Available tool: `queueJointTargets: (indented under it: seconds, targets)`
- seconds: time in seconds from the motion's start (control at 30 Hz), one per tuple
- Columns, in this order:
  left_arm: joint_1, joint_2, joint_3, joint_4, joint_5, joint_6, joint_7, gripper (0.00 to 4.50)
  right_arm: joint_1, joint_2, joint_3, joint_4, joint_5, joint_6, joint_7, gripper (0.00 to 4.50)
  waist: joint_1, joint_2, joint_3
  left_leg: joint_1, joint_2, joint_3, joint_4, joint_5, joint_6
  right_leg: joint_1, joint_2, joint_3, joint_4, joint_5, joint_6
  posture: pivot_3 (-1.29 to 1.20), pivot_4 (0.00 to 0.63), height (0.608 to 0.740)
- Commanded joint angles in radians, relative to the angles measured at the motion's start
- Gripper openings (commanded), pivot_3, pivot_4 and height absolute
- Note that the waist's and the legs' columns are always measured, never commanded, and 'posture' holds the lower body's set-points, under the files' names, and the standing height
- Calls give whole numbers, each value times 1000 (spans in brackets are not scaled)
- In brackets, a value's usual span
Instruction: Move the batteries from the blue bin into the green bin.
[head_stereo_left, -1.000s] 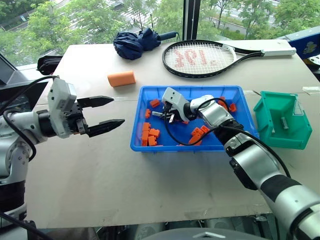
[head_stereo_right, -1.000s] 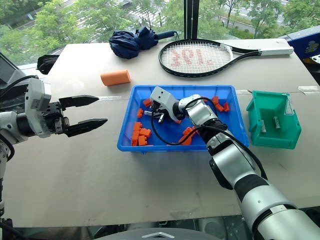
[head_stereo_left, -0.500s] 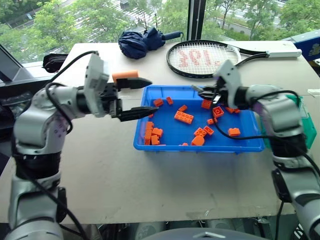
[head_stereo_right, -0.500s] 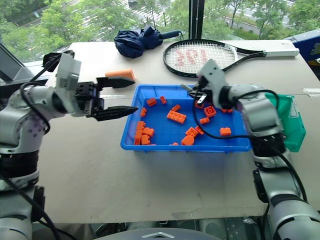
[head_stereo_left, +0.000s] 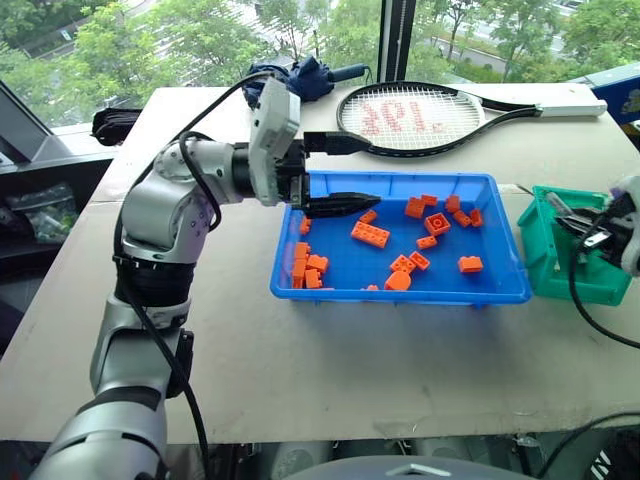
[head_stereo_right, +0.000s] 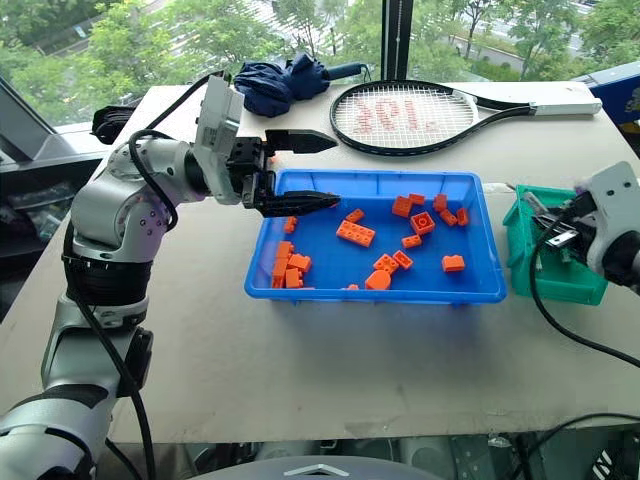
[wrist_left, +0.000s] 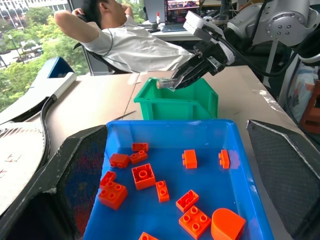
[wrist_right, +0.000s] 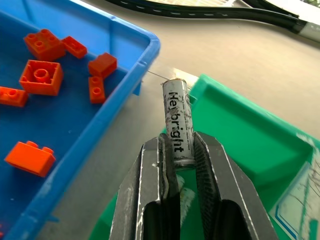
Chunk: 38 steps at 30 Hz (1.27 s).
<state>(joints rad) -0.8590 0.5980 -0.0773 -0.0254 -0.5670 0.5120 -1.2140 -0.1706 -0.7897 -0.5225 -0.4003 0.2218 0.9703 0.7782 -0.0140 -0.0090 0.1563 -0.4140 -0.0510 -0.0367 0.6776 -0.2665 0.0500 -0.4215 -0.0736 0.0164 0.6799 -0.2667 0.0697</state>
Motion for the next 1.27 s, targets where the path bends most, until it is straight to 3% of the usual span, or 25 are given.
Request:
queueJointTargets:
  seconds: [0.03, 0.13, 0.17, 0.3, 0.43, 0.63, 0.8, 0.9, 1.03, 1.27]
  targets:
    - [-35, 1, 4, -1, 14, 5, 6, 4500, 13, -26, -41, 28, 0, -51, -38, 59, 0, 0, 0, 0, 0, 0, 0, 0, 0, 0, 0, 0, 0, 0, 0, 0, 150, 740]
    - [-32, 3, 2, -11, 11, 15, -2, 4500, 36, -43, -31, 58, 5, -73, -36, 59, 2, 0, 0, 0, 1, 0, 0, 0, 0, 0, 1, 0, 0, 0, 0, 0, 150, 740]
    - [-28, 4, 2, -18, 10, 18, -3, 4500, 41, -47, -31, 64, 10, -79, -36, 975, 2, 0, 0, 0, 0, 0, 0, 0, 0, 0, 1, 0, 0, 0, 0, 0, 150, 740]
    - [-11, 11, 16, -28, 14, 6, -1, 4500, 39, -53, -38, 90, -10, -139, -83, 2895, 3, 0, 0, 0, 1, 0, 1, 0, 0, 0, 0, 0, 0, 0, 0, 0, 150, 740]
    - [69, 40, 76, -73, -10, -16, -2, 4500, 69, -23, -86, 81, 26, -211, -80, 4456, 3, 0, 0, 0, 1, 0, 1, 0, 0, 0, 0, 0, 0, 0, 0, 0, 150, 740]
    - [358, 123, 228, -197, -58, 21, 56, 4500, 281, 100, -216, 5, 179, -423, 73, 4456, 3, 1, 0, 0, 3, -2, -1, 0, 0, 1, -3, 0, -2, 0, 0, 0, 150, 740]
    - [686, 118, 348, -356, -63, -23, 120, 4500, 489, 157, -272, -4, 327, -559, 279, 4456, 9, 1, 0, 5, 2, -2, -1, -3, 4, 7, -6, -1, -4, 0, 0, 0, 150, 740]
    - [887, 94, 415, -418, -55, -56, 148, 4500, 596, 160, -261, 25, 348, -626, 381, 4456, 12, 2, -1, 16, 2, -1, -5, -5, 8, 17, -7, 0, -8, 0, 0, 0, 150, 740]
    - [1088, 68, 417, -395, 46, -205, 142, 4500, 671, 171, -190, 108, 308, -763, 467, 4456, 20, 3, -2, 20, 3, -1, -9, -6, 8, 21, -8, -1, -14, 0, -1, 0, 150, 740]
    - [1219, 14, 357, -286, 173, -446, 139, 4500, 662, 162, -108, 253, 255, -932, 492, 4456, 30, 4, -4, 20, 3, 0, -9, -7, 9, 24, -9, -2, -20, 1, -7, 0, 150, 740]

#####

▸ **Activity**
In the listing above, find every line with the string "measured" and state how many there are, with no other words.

▸ **Answer to this problem**
2